At the halfway point in this course, you should now be familiar with the foundations of mindfulness and able to focus on applying it more rapidly and effectively to specific challenges and stressors in your life. This week you will begin to pay attention to the places where you might be stuck in repeating, unhealthy patterns that you can disarm through mindful awareness. You will also learn how to apply mindfulness at the critical moment when you experience a physical sensation, intense emotion, or condition, with special attention to exploring the effect of reactivity in health and illness.

Week 6

Resilience or “stress hardiness” is our ability to return to equilibrium after stressful situations. This week, you will focus on transformational coping strategies to broaden your inner resources and enhance your resilience through mindfulness practice. You'll also learn the fundamentals of interpersonal mindfulness—applying awareness and presence at times when communication becomes difficult or fraught with strong emotions.

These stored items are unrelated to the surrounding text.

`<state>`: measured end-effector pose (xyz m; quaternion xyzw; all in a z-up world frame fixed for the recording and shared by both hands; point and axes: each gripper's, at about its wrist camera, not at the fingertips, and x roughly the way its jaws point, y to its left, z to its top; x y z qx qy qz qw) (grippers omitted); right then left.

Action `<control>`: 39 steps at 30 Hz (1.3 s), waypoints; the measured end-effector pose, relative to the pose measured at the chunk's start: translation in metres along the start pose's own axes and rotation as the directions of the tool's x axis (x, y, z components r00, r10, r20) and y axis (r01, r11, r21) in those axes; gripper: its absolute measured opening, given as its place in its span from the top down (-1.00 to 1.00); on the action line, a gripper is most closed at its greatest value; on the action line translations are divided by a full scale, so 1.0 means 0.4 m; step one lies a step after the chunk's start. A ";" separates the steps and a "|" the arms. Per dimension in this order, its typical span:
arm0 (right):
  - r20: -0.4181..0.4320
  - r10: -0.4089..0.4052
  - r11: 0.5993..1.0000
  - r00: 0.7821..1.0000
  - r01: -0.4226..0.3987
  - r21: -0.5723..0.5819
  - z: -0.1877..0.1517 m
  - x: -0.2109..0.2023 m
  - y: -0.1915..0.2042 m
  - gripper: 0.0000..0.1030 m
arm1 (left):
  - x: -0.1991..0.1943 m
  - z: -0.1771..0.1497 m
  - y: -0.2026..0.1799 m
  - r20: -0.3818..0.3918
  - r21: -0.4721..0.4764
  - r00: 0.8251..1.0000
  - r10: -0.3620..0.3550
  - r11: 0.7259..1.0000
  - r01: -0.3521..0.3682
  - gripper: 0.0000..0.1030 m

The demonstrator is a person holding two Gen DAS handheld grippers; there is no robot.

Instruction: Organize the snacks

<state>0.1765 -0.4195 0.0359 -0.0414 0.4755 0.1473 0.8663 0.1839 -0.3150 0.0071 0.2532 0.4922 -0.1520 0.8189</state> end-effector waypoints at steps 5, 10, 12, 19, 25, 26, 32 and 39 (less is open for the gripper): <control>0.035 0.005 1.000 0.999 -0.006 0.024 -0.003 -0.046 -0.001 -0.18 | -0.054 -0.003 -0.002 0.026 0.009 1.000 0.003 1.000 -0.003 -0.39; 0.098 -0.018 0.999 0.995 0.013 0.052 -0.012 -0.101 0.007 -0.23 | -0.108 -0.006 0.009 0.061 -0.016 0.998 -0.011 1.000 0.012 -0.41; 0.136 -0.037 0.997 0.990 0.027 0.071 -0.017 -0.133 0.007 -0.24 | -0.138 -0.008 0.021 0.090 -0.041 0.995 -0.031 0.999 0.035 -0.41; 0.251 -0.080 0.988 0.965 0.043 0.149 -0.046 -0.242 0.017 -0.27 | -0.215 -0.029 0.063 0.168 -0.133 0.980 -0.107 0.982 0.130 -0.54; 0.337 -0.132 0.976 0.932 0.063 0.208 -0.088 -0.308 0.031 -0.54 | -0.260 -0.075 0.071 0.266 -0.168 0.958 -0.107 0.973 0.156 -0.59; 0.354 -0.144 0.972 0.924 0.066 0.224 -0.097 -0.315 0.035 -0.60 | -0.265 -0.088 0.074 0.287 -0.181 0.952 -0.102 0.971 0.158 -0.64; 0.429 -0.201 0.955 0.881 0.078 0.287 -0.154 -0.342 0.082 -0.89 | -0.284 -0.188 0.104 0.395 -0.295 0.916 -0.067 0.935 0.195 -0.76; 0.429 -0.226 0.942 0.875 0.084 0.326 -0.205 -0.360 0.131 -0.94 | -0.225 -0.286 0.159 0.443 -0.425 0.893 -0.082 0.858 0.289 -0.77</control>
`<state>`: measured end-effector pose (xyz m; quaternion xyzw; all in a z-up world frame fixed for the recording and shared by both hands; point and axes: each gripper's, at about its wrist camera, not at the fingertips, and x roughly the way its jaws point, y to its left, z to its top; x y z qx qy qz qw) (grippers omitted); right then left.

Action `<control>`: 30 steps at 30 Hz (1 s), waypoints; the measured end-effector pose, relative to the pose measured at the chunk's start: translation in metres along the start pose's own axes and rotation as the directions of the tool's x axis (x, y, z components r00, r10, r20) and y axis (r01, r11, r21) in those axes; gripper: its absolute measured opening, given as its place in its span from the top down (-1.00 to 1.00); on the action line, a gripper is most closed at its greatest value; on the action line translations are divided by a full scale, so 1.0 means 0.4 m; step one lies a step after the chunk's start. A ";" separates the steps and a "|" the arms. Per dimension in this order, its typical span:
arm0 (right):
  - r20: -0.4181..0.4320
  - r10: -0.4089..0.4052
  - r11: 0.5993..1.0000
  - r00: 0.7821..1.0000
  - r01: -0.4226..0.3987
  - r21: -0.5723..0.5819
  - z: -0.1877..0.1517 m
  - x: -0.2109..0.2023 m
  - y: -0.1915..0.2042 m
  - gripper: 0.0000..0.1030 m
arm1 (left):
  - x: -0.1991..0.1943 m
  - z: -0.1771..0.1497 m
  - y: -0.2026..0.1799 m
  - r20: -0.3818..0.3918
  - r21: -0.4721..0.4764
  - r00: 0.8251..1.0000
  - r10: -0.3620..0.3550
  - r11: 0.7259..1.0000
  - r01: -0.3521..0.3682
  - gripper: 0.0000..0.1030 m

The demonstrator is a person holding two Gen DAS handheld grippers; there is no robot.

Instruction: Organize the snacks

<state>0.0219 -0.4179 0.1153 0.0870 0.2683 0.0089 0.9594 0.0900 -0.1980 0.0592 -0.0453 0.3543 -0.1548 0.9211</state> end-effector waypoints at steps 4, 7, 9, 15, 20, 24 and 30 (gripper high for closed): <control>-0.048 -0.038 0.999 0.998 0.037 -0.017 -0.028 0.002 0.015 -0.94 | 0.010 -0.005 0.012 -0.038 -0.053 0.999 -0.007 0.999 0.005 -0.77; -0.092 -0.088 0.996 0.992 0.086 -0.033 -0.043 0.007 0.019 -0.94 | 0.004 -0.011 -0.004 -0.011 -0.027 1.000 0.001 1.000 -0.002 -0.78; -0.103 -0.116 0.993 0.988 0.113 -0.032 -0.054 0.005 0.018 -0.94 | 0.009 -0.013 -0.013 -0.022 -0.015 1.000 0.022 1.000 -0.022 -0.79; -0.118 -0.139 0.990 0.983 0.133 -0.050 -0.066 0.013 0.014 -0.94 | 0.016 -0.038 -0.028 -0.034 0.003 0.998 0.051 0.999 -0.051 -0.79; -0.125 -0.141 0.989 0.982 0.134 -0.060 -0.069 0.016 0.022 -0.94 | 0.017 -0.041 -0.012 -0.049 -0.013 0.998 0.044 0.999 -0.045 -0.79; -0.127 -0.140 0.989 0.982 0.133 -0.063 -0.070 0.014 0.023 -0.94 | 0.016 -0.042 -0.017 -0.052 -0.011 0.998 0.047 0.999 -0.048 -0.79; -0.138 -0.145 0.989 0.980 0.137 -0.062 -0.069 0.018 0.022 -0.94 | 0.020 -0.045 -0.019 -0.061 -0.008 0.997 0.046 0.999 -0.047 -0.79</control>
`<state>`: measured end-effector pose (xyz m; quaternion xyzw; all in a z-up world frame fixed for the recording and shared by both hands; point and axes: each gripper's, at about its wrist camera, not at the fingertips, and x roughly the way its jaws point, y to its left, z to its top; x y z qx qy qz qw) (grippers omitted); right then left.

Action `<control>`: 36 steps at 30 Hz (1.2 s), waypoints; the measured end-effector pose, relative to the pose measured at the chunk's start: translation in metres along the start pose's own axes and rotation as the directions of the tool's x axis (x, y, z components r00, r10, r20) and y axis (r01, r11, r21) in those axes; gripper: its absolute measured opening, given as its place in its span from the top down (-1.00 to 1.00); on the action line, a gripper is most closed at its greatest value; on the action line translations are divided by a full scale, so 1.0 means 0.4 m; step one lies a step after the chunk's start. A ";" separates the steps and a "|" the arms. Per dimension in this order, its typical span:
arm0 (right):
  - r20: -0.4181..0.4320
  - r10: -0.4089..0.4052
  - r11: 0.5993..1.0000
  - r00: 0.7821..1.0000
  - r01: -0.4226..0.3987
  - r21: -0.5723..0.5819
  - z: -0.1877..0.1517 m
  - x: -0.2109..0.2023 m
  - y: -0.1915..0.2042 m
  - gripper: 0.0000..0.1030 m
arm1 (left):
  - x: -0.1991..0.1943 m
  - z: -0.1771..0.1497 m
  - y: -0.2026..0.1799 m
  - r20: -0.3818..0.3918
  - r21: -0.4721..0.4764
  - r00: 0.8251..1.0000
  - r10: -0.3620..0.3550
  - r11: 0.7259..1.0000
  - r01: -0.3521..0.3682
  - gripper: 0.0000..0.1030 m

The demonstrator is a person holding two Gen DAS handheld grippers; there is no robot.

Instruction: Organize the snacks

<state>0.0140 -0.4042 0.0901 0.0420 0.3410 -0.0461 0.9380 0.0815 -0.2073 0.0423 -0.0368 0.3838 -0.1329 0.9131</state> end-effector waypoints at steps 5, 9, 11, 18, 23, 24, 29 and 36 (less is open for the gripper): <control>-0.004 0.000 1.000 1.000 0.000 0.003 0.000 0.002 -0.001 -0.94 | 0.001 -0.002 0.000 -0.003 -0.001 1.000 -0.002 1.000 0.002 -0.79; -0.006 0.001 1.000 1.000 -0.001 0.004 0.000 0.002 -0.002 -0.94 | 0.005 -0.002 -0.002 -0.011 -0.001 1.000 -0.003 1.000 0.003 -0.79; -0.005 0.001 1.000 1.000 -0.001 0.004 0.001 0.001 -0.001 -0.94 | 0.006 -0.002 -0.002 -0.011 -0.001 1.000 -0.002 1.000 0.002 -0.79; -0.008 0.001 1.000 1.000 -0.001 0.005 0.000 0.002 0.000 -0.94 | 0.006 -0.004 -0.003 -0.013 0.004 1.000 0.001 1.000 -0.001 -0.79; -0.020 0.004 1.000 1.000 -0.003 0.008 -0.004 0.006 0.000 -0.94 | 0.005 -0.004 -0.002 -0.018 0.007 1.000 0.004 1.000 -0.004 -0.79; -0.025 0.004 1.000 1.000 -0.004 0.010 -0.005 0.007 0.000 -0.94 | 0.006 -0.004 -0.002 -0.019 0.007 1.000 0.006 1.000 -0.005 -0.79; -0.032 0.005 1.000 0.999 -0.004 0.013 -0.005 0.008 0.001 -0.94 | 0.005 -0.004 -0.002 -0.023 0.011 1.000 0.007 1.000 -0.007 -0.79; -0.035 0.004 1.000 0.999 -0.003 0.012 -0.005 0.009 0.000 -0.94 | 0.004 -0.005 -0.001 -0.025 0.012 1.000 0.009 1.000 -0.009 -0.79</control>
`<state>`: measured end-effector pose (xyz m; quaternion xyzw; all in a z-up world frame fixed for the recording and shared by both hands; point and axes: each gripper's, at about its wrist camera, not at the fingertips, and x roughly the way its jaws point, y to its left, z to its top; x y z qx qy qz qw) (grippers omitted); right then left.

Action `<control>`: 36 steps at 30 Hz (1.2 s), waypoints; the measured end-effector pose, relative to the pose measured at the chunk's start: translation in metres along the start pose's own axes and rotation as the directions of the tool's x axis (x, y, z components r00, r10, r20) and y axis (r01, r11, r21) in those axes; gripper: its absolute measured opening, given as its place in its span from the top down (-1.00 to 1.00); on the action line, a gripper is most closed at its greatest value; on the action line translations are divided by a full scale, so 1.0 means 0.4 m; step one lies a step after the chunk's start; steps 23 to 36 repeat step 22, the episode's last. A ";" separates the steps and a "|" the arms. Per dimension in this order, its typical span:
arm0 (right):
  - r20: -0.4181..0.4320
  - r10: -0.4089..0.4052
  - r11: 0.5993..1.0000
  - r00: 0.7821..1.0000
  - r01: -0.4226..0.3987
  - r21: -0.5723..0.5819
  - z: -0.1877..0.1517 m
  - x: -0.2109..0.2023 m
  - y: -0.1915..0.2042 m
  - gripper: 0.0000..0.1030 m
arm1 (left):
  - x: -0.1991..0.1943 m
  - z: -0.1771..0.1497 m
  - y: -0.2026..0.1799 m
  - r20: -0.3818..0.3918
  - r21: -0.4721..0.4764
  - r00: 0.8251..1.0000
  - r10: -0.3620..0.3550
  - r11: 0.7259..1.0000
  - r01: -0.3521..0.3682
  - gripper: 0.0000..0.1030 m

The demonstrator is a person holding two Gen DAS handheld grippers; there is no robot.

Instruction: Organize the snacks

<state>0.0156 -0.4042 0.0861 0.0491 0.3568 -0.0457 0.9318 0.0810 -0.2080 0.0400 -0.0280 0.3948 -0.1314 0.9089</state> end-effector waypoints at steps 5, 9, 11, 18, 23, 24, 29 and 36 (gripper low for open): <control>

You'll gain direct experience of a variety of styles for more effective and creative interpersonal communication.

All-Day Retreat

This day-long guided retreat will take place between weeks 6 and 7. The intensive nature of this 7.5 hour session is intended to assist you in firmly and effectively establishing the use of MBSR skills across multiple situations in your life, while simultaneously preparing you to utilize these methods far beyond the conclusion of the program.

Week 7

Mindfulness is most effective when it is a lifetime commitment. This week, you will explore the many ways that you can integrate mindfulness more fully and personally into your life. While having a dedicated regular practice for mindfulness meditation is important and beneficial, it is just as important to bring a broader sense of awareness and presence to every moment in your life, and to use non-judgmental mindfulness in your self-reflection and decision-making processes. You'll learn how to maintain the discipline and flexibility of daily practice as circumstances change over the course of your life.

Week 8

In the final week of the program, you will have a complete review of everything you've learned over the course, with an emphasis on carrying the momentum you've built forward into the coming months and years. You'll learn about resources available to you to pursue mindfulness in new directions as your life and practice evolve, as well as the support systems that exist to help you continue to integrate, learn, and grow. The final lesson creates a satisfying closure by honoring both the end of this program and the beginning of the rest of your life.